_WORK INSTRUCTIONS_
What is needed is an exact reproduction of the listing, without its pictures.

_DATA EXCERPT_

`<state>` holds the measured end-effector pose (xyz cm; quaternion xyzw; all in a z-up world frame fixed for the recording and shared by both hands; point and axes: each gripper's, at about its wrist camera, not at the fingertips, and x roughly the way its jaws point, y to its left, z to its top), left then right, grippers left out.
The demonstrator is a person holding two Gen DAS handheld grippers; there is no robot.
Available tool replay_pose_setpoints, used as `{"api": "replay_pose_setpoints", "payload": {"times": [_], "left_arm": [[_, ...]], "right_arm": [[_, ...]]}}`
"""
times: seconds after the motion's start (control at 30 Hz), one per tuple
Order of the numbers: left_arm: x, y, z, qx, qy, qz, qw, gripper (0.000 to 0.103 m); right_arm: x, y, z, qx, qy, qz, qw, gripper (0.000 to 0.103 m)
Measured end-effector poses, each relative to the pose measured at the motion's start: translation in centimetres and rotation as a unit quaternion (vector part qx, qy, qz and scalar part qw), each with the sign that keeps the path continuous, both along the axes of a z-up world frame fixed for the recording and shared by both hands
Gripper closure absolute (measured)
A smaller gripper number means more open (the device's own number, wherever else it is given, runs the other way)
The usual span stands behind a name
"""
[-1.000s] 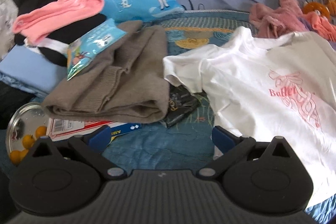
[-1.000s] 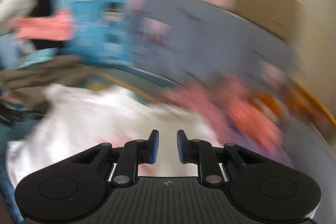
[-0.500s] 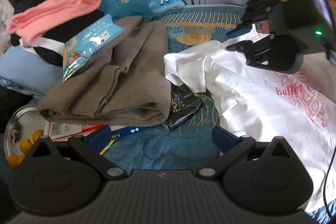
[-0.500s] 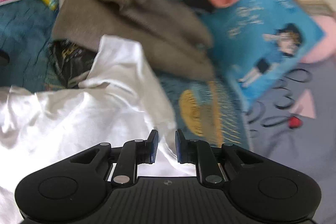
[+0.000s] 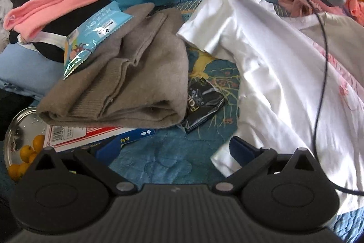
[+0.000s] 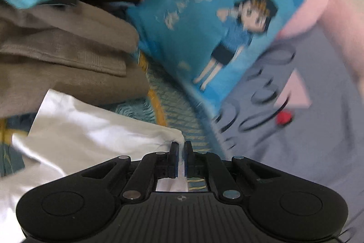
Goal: Fold clothes
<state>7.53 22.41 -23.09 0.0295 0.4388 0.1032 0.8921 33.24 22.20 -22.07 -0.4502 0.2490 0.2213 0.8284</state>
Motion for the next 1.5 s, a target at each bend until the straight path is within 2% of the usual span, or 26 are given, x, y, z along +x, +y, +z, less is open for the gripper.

_RESPONSE TO THIS EXERCISE_
`<state>` holds the measured end-effector pose (xyz cm; quaternion xyzw; all in a z-up world frame fixed for the recording and shared by both hands; point and axes: each gripper's, at about its wrist camera, not at the fingertips, and x roughly the way its jaws point, y to its left, z to its top), left then right, grippers left out.
The demonstrator is a person holding two Gen DAS handheld grippers; there is no robot.
Available tool replay_pose_setpoints, used as `{"api": "replay_pose_setpoints", "payload": {"times": [_], "left_arm": [[_, ...]], "right_arm": [[_, ...]]}}`
"""
times: seconds after the motion's start (control at 30 Hz), one per tuple
Order of the numbers: left_arm: x, y, z, qx, qy, qz, qw, gripper (0.000 to 0.103 m); right_arm: x, y, z, qx, qy, qz, qw, gripper (0.000 to 0.103 m)
Measured end-effector poses, each relative to the pose measured at the motion's start: translation in centimetres and rotation as a unit quaternion (vector part qx, qy, qz and scalar part qw), each with the sign that keeps the path continuous, both along the axes of a z-up world frame fixed for the recording and shared by both hands
Gripper closure absolute (measured)
A smaller gripper number means more open (the device's own number, wherever else it is given, runs the other way)
The usual span stands behind a name
"""
[-1.000s] 
[-1.000s] 
[-0.500s] 
[-0.500s] 
[+0.000s] 
[+0.000s] 
Goal: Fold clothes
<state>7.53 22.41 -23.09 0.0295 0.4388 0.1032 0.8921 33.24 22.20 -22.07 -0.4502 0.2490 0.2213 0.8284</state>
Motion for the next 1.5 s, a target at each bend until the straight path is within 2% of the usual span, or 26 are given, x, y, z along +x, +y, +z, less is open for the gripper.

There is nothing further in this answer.